Basic structure of a tensor

// ggml.h
struct ggml_tensor {
    enum ggml_type    type;  // e.g. GGML_TYPE_F32
    enum ggml_backend backend; // cpu or gpu
 
    int     n_dims; // ranges from 1 to 4
    // number of elements
    int64_t ne[GGML_MAX_DIMS];
    // stride in bytes
    size_t  nb[GGML_MAX_DIMS];
 
    enum ggml_op op; // either None or operations between tensors 
 
    struct ggml_tensor * src[GGML_MAX_SRC]; // empty or points to src tensors for OP
 
    void * data; // tensor or null if tensor is an op
 
    char name[GGML_MAX_NAME];
};
  • ne contains the number of elements in each dimension. ggml is row-major order, e.g. for a 2x4 matrix A (2 rows, 4 columns), each row has 4 elements, thus ne[0] = 4 and ne[1] =2 (number of elements in a column)

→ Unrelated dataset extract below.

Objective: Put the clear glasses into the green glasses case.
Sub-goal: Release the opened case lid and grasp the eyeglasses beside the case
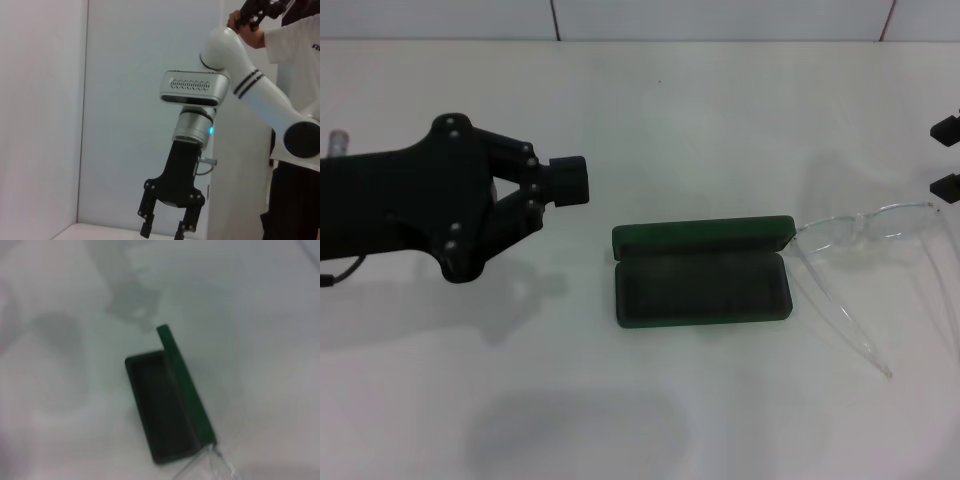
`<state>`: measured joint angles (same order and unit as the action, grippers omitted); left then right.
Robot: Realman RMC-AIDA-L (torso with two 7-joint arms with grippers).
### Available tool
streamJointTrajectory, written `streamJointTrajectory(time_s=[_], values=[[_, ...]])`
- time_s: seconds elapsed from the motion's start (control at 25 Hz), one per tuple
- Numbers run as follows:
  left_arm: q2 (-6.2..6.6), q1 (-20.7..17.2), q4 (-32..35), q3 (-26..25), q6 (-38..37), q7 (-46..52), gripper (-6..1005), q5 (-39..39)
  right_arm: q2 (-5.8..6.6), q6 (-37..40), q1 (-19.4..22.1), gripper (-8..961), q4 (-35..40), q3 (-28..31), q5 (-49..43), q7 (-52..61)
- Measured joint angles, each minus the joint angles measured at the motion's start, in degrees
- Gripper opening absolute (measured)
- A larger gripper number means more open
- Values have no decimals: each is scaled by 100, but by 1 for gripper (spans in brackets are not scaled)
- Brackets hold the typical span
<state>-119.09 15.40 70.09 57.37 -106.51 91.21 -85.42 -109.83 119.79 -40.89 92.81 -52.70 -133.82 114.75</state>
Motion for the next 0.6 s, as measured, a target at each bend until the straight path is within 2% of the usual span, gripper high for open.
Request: streamJointTrajectory(time_s=[0.08, 0.2, 0.6], values=[[4, 32, -238, -7, -2, -229, 28, 6, 87, 47, -231, 556, -246, -213, -214, -53], [2, 41, -434, -12, -3, -431, 28, 9, 122, -130, -506, 555, -833, -559, -645, -388], [65, 219, -1268, -14, -7, -1019, 29, -51, -118, -1310, -1037, 548, -2500, -747, -1912, -1929]])
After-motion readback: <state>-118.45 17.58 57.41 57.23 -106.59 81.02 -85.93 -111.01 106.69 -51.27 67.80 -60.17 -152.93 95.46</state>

    • This means that the fastest moving dimension is the “first one”, which is the opposite of the Pytorch notation where the last one is the fastest moving.
  • nb contains the stride: the number of bytes between consecutive elements in each dimension.

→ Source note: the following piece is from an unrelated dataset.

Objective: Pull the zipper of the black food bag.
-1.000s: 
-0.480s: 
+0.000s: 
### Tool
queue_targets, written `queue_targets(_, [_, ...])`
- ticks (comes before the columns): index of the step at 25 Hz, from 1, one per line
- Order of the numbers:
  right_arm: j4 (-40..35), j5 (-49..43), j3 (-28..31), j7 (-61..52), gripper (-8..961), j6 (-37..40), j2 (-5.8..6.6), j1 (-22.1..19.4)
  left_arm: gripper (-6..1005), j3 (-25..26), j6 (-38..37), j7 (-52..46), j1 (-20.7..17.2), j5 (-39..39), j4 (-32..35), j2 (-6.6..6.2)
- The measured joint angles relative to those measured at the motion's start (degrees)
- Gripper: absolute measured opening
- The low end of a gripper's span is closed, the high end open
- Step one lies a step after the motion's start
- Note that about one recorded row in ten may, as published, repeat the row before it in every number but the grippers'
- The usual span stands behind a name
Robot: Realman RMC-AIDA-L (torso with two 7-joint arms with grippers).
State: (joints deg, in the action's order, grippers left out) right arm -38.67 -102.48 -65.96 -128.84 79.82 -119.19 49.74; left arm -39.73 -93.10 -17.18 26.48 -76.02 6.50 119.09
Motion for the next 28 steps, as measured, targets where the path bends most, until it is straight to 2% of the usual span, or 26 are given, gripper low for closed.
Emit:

    • assuming float32, nb[0] = sizeof(float) = 4
    • Then, nb[1] = ne[0]*nb[0] (length of first dim in bytes)
    • We can then define bottom-up: nb[i]=ne[i-1]*nb[i-1]
      • (4,3,2) tensor

Tensors operations and views

  • op may be any supported operation between tensors. Setting it to GGML_OP_NONE marks that the tensor holds data. Other values can mark an operation. This is because ggml_tensors are part of a computation graph.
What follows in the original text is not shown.